Freire de Medeiros Camila Maroni Marques, Arantes Eder Pinheiro, Tajra Rafael Dib de Paulo, Santiago Hendrio Reginaldo, Carvalho André Ferrer, Libório Alexandre Braga
a Medical Sciences Post-graduate Program, Department of Clinical Medicine , Universidade Federal do Ceará , Fortaleza , Brazil.
b Medical Sciences Post-graduate Program , Universidade de Fortaleza - UNIFOR , Fortaleza , Brazil.
Psychol Health Med. 2017 Jun;22(5):570-577. doi: 10.1080/13548506.2016.1191658. Epub 2016 Jun 1.
Resilience and religiosity have received attention as an important process in the experience and management of chronic comorbidities; however, there is no study evaluating resilience in hemodialysis patients and its association with other psychological dimensions or with treatment adherence. This observational prospective study assessed resilience (25 item Wagnild and Young Resilience Scale), religiosity under three dimensions (organizational, non-organizational and intrinsic) using DUREL scale, depressive symptoms (Patient Health Questionnaire-9) and health-related quality of life (Short Form-36 questionnaire). The main outcomes were medication adherence using the Morisky Medication Adherence Scale-8 (MMAR-8) and the missing/shortened dialysis sessions in the following six months. Of 208 patients approached, 202 (97.1%) agreed to participate. One hundred twenty-three patients (60.9%) were males and mean age was 52.8 ± 14.8 years-old. The median time on hemodialysis was 36 months (IQR, 12, 84). 82 (40.6%) patients obtained a MMAS-8 score <6 and were considered as having 'poor adherence'. Overall, the mean score of medication adherence was low (5.7 ± 2.1). About adherence to hemodialysis sessions, patients missed a total of 234 (1.6%) hemodialysis sessions. Forty-eight patients (23.7%) missed an average of at least three sessions in six months. Regarding adherence to medication, there was no association in the uni- or multivariate analysis between religiosity dimensions and MMAS-8 score. After adjustment, resilience was positively associated with MMAS-8 score (standardized β coefficient .239, p = .016). Organized and intrinsic religiosity were associated with adherence to dialysis sessions (standardized β coefficient .258, p = .004 and .231, p = .026, respectively). Interestingly, opposite to medication adherence, more resilient patients were associated with less adherence to hemodialysis sessions (standardized β coefficient -.296, p = .001). Religiosity was associated with dialysis adherence but not with medication adherence. Resilience was associated with higher medication adherence but lower adherence to dialysis sessions.

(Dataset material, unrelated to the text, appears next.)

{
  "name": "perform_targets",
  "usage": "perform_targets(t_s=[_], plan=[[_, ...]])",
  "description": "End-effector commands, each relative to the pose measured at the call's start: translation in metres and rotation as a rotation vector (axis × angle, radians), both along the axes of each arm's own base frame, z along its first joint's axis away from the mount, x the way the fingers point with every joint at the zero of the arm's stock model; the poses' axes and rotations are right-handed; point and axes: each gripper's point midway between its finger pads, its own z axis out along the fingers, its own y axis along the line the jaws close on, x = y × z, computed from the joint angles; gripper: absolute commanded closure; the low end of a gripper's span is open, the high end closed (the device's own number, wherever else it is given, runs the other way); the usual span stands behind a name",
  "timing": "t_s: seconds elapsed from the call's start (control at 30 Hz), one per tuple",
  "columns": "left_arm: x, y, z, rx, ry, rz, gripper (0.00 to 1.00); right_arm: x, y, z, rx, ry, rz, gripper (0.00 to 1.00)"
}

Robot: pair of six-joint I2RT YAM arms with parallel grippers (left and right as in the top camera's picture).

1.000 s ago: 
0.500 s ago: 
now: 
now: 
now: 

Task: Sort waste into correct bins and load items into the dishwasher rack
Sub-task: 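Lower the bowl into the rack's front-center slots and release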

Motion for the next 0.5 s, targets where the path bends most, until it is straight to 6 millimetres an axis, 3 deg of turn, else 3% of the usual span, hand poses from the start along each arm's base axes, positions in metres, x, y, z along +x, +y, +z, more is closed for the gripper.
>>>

复原力和宗教信仰作为慢性合并症体验和管理中的一个重要过程受到了关注;然而,尚无研究评估血液透析患者的复原力及其与其他心理维度或治疗依从性的关联。这项观察性前瞻性研究使用25项Wagnild和Young复原力量表评估复原力,使用DUREL量表从组织性、非组织性和内在性三个维度评估宗教信仰,使用患者健康问卷-9评估抑郁症状,使用简短健康调查问卷-36评估健康相关生活质量。主要结局指标是使用Morisky药物依从性量表-8(MMAR-8)评估的药物依从性以及接下来六个月内错过/缩短的透析疗程。在208名被邀请的患者中,202名(97.1%)同意参与。123名患者(60.9%)为男性,平均年龄为52.8±14.8岁。血液透析的中位时间为36个月(四分位间距,12, 84)。82名(40.6%)患者的MMAS-8评分<6,被认为“依从性差”。总体而言,药物依从性的平均得分较低(5.7±2.1)。关于透析疗程的依从性,患者总共错过234次(1.6%)透析疗程。48名患者(23.7%)在六个月内平均至少错过三次疗程。关于药物依从性,在单因素或多因素分析中,宗教信仰维度与MMAS-8评分之间均无关联。调整后,复原力与MMAS-8评分呈正相关(标准化β系数为0.239,p = 0.016)。有组织的宗教信仰和内在宗教信仰与透析疗程的依从性相关(标准化β系数分别为0.258,p = 0.004和0.231,p = 0.026)。有趣的是,与药物依从性相反,复原力更强的患者与透析疗程的依从性更低相关(标准化β系数为-0.296,p = 0.001)。宗教信仰与透析依从性相关,但与药物依从性无关。复原力与更高的药物依从性相关,但与透析疗程的依从性较低相关。